● What this task involves:
Pull out all lines from the listing below in which the word "where" appears.

● Source data:
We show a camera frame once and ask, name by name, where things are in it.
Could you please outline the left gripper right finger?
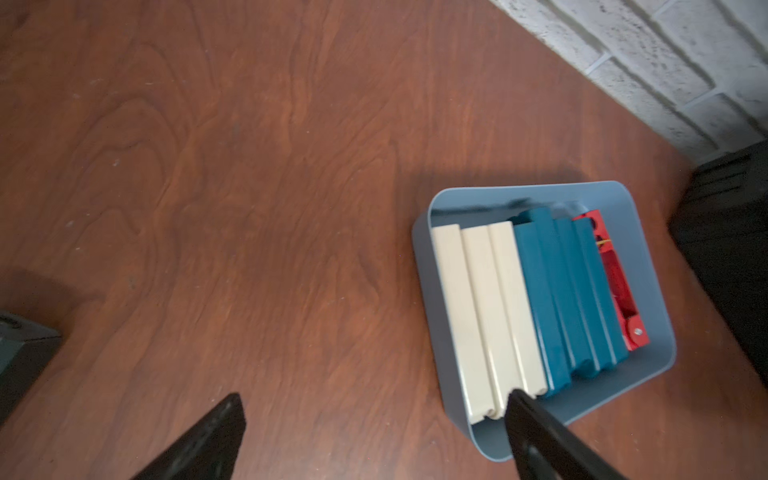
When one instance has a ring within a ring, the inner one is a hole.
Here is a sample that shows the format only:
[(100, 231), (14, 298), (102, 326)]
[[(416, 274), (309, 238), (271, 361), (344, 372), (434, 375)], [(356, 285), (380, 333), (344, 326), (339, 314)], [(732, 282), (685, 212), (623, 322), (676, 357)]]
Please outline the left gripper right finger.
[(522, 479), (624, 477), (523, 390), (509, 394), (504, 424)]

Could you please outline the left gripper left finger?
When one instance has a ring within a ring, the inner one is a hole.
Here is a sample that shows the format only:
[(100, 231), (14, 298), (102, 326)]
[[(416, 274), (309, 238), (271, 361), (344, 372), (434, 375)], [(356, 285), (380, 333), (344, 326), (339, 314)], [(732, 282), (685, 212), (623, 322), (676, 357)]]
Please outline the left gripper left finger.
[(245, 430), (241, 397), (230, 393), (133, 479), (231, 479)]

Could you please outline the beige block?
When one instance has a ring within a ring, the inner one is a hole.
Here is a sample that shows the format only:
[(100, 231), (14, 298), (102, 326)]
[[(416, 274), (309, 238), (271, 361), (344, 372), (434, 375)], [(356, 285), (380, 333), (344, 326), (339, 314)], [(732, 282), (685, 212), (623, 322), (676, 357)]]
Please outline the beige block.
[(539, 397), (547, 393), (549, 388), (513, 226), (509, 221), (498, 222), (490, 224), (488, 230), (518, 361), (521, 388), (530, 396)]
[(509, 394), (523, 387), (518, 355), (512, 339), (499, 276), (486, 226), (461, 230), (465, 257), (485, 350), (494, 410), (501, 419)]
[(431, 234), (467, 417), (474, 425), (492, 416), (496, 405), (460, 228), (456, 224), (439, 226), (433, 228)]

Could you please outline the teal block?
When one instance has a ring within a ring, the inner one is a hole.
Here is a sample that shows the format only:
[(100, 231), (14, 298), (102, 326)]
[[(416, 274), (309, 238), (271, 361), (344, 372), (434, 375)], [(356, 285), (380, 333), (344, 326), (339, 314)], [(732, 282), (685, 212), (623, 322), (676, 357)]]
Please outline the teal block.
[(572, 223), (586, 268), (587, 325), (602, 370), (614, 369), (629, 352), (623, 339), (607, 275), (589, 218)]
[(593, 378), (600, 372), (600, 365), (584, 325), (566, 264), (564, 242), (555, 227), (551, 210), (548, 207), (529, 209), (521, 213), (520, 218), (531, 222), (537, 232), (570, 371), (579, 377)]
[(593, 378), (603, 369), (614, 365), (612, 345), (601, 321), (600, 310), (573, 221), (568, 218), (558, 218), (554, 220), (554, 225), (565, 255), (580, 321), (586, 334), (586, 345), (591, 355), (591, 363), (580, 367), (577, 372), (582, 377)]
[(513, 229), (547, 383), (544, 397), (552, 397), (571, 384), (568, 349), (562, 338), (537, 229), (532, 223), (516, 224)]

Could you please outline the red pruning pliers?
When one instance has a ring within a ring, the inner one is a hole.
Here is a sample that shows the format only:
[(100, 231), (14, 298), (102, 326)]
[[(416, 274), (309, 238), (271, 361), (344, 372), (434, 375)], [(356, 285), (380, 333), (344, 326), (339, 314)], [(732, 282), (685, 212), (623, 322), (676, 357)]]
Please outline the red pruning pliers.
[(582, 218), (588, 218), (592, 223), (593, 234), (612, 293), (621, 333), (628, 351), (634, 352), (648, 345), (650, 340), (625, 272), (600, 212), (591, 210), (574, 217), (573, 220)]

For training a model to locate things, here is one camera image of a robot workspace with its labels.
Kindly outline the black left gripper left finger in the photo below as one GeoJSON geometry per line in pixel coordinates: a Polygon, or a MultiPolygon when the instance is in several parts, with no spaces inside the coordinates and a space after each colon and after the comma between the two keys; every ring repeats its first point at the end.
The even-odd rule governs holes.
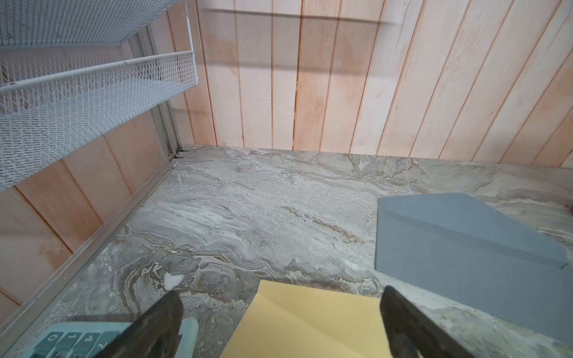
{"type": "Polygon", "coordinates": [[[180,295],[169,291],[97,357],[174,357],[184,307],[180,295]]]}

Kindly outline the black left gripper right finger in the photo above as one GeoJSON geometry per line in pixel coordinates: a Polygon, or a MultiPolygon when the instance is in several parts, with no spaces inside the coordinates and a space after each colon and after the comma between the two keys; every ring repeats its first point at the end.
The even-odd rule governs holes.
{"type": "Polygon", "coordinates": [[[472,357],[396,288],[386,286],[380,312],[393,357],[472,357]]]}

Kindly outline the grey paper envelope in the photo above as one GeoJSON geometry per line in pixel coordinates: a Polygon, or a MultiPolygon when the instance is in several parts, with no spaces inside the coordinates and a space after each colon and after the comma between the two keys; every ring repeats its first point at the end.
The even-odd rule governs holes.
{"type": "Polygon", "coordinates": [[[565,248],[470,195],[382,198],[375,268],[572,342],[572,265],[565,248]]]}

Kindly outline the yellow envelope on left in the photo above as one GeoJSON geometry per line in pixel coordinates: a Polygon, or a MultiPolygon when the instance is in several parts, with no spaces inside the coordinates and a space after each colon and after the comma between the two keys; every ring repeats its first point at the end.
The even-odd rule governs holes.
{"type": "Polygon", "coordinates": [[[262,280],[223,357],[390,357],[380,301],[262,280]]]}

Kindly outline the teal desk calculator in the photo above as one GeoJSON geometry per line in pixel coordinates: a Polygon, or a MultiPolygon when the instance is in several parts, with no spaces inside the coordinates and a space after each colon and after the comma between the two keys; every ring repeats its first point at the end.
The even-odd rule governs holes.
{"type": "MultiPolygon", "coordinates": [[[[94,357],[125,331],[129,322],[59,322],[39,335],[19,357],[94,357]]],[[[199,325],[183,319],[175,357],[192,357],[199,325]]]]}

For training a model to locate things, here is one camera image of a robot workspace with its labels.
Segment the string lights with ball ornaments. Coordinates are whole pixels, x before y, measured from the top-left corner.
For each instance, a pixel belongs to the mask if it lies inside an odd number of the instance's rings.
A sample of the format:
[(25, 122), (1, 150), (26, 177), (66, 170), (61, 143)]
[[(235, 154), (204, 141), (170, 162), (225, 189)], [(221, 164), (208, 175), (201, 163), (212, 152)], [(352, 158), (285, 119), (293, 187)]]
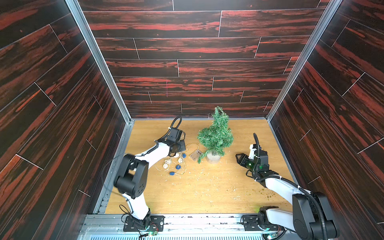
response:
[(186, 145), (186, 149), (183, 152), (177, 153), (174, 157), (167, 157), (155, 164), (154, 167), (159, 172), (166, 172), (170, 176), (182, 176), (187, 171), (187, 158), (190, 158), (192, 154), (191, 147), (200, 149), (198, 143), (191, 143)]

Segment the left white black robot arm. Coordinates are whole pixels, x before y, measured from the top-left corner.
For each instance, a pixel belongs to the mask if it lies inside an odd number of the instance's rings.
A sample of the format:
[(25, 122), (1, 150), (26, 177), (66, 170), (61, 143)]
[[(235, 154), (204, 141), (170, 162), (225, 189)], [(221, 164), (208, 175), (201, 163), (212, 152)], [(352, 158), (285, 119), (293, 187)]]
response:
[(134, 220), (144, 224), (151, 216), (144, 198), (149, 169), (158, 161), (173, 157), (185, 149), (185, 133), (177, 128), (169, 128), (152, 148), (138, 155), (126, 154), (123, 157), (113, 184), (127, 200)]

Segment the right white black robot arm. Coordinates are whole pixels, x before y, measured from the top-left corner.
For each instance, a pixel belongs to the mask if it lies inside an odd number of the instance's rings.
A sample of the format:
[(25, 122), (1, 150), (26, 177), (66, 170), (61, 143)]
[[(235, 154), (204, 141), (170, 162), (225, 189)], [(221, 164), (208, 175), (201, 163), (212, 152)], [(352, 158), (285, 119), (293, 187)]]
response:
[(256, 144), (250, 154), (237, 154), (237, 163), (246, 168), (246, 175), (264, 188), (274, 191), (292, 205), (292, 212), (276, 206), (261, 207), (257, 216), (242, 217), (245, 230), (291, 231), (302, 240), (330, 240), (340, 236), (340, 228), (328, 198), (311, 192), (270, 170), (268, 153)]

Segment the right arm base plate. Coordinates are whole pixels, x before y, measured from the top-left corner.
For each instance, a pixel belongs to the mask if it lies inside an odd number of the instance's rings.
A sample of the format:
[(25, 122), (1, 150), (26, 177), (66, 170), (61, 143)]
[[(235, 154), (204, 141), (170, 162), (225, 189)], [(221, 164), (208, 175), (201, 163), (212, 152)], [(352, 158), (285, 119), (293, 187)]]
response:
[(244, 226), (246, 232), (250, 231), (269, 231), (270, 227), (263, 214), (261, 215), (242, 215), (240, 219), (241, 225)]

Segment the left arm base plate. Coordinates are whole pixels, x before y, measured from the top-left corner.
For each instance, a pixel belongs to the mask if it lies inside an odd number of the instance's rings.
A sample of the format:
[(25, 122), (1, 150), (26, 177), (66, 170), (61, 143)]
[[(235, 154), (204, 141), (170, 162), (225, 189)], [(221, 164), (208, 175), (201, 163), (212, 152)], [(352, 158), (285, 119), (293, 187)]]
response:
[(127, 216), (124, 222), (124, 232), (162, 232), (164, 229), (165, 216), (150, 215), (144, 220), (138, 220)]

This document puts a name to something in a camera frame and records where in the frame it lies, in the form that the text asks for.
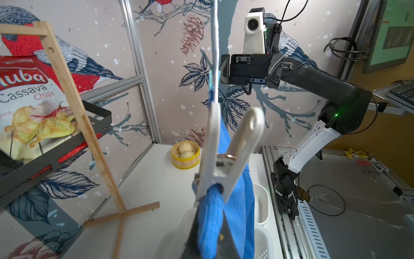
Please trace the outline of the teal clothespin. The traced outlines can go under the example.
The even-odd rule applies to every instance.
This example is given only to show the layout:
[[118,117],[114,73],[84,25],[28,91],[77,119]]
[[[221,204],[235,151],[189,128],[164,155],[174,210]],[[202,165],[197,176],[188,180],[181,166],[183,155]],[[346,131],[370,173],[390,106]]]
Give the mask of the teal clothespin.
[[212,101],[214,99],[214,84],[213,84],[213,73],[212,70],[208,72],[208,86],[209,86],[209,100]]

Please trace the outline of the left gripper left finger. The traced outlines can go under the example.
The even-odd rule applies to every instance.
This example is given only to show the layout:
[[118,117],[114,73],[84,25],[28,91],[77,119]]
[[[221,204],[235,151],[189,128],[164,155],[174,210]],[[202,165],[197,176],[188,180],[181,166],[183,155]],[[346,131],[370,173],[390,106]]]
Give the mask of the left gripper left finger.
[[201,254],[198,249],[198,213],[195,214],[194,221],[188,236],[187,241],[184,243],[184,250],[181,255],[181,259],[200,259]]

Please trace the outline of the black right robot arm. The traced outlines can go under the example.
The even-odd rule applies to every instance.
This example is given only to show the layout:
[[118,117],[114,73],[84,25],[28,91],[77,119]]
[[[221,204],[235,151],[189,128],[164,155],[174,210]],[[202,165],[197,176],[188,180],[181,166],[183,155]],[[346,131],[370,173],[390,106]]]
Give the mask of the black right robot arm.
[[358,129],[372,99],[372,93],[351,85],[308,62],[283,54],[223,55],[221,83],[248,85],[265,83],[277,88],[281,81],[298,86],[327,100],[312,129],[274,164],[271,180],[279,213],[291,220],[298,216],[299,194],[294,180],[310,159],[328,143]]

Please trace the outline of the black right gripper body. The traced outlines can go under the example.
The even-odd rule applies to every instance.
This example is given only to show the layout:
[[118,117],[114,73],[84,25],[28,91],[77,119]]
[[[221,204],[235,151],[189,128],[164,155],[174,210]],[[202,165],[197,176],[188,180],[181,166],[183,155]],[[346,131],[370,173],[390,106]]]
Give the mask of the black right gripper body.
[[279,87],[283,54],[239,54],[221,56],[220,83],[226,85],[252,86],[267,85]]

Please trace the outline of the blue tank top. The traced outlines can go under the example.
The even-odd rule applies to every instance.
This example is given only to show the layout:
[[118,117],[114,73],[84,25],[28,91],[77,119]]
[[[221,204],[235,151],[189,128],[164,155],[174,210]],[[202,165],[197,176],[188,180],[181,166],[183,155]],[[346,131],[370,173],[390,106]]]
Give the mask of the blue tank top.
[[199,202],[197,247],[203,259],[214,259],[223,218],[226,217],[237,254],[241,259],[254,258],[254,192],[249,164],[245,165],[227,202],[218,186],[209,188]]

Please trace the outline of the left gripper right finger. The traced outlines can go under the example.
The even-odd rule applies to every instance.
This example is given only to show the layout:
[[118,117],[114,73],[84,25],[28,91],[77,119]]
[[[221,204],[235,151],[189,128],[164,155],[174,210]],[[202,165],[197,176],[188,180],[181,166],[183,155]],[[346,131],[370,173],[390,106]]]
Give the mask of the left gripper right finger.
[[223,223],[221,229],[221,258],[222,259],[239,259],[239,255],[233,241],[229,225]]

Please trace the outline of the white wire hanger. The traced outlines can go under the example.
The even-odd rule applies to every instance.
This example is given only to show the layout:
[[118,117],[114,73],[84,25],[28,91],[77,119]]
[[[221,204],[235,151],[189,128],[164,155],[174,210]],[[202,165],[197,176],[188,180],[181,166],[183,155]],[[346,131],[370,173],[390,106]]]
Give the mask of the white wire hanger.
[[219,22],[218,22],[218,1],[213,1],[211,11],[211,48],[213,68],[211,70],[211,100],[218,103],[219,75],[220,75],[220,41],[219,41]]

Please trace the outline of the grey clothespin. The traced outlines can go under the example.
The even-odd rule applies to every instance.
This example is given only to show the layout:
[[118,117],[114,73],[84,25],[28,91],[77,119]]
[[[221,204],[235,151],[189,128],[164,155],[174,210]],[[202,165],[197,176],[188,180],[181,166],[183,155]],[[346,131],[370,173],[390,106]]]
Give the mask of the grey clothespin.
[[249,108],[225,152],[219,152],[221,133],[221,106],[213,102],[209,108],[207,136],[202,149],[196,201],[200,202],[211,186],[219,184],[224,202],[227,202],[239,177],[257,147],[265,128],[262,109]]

● Your solution:
We show a camera frame once and ask, name by name, where things are in it.
This document puts a name to something in a camera frame and records where in the frame it lies, in the form that the text asks for.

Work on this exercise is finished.